19 May 2016 Press Release
  • The Central Bank is pressing for greater supervisory convergence in the measurement of risks associated with market finance activities.
  • Continued progress needs to be made on cooperation among central banks and financial regulators.
  • Such cooperation needs to be underpinned by an improved framework for collecting, managing and sharing data

Read the full speech

In a speech to the International Capital Market Association Conference today, Governor Philip Lane focused the role of investment funds in the intermediation of international financial flows.

Commenting on the risks facing the investment industry in the international context, the Governor said: “Irish-resident collective investment vehicles are largely invested in offshore assets and are owned by mostly foreign investors. But our work at the Central Bank does not stop there. The geography of risk matters. Stress arising elsewhere can affect Irish-resident investment vehicles, and vice versa. It follows that the Central Bank has a role not only to understand linkages to the domestic economy but also to work with international peers in the oversight and supervision of non-bank financial intermediaries.”

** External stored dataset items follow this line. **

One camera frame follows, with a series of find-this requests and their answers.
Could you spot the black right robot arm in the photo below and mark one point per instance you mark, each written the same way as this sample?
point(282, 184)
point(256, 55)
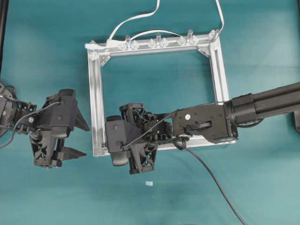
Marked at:
point(216, 122)

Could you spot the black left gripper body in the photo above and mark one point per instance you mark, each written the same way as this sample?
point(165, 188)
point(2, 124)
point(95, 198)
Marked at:
point(43, 144)

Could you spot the silver aluminium extrusion frame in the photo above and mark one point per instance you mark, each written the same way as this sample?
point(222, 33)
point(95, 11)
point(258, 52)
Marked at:
point(175, 75)

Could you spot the middle clear standoff post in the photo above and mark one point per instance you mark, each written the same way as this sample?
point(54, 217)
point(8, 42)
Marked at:
point(158, 40)

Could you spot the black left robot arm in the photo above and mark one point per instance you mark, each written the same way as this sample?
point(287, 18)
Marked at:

The Governor also outlined the work being undertaken at the Central Bank to enhance effective regulation and supervision of investment funds, “Effective monitoring is a key pillar of good regulatory engagement” he said. “The Central Bank has led the way in collecting detailed data on collective investment vehicles and continues to prioritise initiatives that make data collection more efficient and effective. This serves to inform international policy discussions and, more importantly, to support various Central Bank teams for risk analysis and supervisory purposes.”

“I should also mention the Central Bank's important work developing methods to analyse the risks of investment funds under stressed scenarios. The aim is to inform supervisory and policy priorities by providing various measures of the leverage, interconnectedness and liquidity risk factors.”